I’ve been reading a series of essays in a journal I receive, essays offered by artists and writers in response to the some of the recent books attacking the enterprise of faith. These essayists were asked, Why believe in God? Filmmaker Wim Wenders wrote one of the responses. He talks about taking the question around with him, asking it of himself as he brushed his teeth: "Why do you believe in God?" On his bicycle at a red light: "Why do you believe in God?" At the airport, waiting for a connecting flight: "Why do you believe in God?"
"The answer is never the same," he says. "Depending on where I am and how I feel, on who I imagine I’m answering to, the response changes. Is that a good sign or a bad sign? Shouldn’t my answer always be the same?"

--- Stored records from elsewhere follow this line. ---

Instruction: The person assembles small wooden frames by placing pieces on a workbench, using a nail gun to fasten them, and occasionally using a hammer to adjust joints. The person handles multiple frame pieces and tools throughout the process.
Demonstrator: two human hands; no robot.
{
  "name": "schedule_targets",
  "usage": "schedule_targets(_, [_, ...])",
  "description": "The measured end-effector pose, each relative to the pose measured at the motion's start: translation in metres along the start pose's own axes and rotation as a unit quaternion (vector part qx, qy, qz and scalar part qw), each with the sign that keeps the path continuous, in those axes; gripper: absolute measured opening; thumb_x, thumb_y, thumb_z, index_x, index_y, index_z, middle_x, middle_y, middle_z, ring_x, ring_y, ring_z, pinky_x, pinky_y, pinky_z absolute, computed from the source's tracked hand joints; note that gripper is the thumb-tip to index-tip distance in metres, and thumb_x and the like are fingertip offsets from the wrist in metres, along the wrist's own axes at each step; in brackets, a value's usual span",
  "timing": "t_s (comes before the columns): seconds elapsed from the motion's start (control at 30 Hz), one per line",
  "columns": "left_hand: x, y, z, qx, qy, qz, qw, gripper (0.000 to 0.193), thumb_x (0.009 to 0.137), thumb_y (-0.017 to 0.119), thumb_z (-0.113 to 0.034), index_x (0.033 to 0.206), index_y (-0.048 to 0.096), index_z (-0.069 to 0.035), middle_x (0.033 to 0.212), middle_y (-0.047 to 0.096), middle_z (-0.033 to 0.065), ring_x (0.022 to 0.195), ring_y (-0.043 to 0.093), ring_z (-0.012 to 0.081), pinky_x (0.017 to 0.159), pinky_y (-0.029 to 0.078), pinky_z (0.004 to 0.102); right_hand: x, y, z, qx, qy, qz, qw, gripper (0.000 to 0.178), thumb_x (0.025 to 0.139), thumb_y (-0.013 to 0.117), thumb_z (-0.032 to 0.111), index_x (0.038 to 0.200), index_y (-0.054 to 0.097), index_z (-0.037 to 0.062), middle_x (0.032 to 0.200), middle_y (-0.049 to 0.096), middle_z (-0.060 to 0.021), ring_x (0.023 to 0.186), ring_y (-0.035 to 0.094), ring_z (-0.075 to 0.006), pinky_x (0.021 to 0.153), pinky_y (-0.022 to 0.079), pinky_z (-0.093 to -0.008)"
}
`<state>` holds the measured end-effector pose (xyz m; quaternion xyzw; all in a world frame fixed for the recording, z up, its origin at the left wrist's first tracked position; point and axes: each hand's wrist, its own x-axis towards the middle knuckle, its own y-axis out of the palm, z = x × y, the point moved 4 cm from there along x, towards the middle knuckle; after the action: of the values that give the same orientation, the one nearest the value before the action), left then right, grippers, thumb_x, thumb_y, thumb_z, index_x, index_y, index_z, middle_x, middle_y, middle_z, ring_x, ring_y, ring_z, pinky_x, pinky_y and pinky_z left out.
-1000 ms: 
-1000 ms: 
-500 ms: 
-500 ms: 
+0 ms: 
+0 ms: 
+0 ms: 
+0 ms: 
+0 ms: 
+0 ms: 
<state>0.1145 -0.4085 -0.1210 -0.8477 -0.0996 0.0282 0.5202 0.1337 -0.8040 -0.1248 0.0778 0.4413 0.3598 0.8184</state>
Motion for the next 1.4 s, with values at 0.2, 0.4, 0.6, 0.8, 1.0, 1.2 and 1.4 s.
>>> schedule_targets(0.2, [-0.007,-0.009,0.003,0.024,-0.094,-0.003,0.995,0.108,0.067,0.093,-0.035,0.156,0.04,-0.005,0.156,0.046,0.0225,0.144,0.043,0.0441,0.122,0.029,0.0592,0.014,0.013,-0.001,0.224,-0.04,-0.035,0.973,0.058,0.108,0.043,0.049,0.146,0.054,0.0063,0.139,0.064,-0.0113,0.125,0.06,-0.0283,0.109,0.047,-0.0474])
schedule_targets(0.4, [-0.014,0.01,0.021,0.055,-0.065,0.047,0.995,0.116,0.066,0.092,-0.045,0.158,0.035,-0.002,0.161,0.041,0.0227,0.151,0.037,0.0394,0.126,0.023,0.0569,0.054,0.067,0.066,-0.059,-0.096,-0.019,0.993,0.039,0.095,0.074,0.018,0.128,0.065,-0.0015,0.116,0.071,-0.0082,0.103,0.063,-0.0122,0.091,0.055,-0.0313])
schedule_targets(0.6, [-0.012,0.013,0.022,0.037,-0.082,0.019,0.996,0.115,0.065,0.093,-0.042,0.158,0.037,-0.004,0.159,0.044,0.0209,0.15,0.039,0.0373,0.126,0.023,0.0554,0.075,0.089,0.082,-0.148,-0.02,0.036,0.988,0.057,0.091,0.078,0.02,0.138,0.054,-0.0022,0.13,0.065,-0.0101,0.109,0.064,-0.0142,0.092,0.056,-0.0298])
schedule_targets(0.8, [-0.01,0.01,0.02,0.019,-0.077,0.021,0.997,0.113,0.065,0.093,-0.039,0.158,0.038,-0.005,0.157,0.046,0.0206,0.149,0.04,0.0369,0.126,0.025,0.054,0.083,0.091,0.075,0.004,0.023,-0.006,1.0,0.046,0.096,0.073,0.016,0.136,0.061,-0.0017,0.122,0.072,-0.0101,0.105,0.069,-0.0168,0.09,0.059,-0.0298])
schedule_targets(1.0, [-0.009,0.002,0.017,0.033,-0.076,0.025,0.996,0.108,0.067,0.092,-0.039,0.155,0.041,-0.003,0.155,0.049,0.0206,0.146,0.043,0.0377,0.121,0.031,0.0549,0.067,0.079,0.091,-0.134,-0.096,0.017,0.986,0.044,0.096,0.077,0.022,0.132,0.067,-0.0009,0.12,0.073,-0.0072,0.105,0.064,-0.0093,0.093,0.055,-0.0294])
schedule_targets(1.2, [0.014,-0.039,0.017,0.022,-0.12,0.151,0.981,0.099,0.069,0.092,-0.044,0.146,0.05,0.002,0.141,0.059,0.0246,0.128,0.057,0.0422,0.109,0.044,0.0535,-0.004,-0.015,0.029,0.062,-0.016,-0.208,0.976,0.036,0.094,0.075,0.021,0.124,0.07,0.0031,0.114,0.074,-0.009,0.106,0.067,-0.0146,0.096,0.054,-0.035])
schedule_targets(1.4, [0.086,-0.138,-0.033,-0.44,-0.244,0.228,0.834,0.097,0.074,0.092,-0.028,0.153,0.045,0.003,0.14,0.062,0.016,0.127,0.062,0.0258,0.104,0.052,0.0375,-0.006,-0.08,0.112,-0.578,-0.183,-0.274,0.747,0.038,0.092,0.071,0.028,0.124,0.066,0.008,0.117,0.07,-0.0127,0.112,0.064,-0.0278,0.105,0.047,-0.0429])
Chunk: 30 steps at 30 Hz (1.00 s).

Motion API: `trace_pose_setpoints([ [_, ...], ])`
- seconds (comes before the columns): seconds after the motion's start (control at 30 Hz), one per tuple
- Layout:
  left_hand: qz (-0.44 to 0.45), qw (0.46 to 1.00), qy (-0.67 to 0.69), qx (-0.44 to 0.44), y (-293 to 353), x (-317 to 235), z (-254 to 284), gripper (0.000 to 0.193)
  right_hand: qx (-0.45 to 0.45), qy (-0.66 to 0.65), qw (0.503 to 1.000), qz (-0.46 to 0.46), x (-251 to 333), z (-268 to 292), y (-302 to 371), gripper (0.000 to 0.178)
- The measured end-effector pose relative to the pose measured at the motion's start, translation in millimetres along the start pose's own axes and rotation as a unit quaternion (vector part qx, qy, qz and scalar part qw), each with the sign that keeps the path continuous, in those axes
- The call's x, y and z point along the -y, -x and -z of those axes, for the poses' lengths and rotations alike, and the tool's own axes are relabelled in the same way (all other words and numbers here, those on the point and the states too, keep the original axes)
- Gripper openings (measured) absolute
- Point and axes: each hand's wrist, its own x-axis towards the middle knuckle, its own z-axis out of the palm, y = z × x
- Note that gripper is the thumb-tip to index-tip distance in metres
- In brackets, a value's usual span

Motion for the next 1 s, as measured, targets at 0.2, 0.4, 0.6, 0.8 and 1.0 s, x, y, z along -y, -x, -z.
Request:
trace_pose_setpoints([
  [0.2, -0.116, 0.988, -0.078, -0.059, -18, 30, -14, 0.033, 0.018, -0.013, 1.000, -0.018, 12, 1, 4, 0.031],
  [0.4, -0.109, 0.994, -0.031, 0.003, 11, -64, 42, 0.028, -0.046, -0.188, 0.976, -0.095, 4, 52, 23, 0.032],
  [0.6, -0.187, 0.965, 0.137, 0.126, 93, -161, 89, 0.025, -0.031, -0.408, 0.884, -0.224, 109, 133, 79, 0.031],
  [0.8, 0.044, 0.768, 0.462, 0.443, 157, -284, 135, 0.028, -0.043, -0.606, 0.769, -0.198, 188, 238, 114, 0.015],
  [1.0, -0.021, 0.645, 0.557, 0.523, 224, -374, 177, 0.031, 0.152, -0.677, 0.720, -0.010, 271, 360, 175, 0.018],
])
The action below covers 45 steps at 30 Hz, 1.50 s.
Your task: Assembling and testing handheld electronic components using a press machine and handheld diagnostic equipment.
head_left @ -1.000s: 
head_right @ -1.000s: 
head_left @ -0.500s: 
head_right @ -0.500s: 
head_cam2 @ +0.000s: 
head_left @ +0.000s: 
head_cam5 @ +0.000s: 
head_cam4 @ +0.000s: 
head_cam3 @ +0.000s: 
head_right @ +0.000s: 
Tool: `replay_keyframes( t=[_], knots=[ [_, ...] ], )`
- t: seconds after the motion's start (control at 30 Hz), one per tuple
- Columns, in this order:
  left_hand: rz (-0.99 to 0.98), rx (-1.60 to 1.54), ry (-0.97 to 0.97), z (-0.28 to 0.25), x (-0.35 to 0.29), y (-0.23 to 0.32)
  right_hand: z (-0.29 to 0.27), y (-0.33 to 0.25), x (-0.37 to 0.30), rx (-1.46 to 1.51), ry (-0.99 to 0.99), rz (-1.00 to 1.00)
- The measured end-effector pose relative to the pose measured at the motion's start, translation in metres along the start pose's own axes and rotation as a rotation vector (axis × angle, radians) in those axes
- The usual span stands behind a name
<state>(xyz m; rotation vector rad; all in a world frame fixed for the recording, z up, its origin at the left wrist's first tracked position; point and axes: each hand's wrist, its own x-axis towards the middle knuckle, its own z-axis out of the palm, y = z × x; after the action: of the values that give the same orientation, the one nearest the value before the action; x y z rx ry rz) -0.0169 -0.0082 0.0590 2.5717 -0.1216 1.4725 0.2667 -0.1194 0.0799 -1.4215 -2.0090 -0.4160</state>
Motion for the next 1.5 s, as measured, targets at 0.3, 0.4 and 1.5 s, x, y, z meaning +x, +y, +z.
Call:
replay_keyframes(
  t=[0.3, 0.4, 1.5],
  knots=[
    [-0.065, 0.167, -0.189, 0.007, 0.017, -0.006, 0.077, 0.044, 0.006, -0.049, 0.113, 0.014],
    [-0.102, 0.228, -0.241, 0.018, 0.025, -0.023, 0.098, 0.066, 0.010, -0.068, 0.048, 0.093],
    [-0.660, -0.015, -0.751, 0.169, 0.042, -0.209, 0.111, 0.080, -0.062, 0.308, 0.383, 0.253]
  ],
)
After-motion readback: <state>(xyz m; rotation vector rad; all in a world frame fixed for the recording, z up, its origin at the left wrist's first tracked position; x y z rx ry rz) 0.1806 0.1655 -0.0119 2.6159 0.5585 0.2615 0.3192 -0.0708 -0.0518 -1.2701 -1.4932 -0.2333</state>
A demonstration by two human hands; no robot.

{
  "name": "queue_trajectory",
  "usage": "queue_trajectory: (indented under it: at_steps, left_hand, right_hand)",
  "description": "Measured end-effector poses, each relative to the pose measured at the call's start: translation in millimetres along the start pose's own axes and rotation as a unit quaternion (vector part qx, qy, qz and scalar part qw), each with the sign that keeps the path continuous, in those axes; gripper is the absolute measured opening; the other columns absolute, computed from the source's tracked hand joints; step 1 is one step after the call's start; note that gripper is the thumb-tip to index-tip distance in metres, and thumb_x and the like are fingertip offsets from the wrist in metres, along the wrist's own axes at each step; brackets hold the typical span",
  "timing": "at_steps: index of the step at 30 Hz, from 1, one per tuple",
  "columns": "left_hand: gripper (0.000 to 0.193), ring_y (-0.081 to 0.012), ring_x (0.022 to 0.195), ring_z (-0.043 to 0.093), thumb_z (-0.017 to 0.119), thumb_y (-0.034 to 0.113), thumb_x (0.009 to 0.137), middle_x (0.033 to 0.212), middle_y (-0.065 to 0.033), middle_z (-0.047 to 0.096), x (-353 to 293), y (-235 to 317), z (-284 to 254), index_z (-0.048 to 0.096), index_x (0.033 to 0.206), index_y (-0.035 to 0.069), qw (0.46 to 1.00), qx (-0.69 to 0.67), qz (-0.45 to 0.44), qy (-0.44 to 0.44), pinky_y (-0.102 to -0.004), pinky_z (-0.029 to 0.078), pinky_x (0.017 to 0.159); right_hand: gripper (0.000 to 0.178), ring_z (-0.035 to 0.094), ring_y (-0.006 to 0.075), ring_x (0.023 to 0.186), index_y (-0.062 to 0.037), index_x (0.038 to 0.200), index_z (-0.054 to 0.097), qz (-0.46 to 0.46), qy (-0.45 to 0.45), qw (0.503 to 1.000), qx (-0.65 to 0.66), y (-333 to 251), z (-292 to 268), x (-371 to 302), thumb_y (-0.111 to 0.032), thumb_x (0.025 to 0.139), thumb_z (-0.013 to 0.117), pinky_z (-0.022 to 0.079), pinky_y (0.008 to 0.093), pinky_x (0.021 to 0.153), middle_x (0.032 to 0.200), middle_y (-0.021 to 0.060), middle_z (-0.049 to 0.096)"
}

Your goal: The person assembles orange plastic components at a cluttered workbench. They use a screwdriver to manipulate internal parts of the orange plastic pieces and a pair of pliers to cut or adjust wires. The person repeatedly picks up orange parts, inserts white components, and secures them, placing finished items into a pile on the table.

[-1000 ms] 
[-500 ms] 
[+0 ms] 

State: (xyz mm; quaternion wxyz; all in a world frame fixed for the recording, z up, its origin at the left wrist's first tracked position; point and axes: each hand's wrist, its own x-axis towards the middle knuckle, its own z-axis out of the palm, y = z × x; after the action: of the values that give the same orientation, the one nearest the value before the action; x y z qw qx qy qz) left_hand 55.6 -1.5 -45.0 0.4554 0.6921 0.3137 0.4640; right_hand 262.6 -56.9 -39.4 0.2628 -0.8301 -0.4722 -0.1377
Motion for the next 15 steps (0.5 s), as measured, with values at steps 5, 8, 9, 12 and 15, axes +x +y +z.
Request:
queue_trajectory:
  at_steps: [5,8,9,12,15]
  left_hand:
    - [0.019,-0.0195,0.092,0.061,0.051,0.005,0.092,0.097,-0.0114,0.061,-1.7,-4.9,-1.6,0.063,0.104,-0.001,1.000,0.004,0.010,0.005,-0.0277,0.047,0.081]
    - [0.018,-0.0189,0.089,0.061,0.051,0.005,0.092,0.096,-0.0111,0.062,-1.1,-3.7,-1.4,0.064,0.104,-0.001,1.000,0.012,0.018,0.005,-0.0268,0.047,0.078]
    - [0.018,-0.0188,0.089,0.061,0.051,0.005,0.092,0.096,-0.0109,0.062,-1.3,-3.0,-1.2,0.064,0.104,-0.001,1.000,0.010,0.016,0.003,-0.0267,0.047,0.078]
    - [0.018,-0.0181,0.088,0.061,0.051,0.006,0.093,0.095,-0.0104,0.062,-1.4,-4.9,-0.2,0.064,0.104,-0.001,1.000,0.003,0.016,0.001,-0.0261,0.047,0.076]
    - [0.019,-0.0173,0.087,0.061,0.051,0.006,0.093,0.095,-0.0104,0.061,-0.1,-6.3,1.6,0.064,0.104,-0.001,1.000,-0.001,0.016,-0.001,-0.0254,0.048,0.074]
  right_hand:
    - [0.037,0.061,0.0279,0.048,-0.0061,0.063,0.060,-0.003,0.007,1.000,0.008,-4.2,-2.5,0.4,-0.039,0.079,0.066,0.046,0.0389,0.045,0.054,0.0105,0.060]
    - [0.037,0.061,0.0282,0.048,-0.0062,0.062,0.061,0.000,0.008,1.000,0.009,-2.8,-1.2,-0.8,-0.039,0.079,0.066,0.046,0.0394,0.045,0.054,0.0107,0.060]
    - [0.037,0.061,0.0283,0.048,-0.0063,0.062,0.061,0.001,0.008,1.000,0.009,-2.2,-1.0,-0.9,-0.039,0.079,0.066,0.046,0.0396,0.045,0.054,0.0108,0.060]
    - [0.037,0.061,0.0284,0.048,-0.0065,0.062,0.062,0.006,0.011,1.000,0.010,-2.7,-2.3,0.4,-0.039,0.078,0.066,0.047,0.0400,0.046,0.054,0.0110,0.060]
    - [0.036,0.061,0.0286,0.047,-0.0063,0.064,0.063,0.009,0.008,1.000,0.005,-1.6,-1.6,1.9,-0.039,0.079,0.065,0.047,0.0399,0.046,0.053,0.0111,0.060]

He ponders this a while, imagines what he might say to a person who has no faith, wonders if one’s faith can truly be explained at all. Then he asks the question one more time, sitting in a field, letting the sun shine on his face. And finally, his real answer comes: "Why do I believe in God, Wim?"
"He called me by my name."
He did. That’s all I can say in the end.
I am thankful for that every day.
Grace.
That is the faith of Abraham. Acceptance of God’s promise that rests on grace and is guaranteed because the promise maker is God. Faith isn’t about believing particularly well, or even about following God especially well. Faith, the faith by which we are made right with God, is simple recognition that God came to us, found us in our wandering, spoke our name and announced our blessing. We heard God say it, our name together with the blessing of grace and life a bazillion miles wide, and we said something like, "Thank you." That’s faith. That’s the faith of Abraham. That’s the faith that’s full of eternity, full of right standing with God, fully backed by the death and resurrection of Jesus Christ.
It’s good to have examples. In the ways of faith, we’re blessed to have Abraham whom God called by name. That’s all we can say in the end. Of Abraham, of us. God called us by name. He did. It’s something to be thankful for every day. Grace.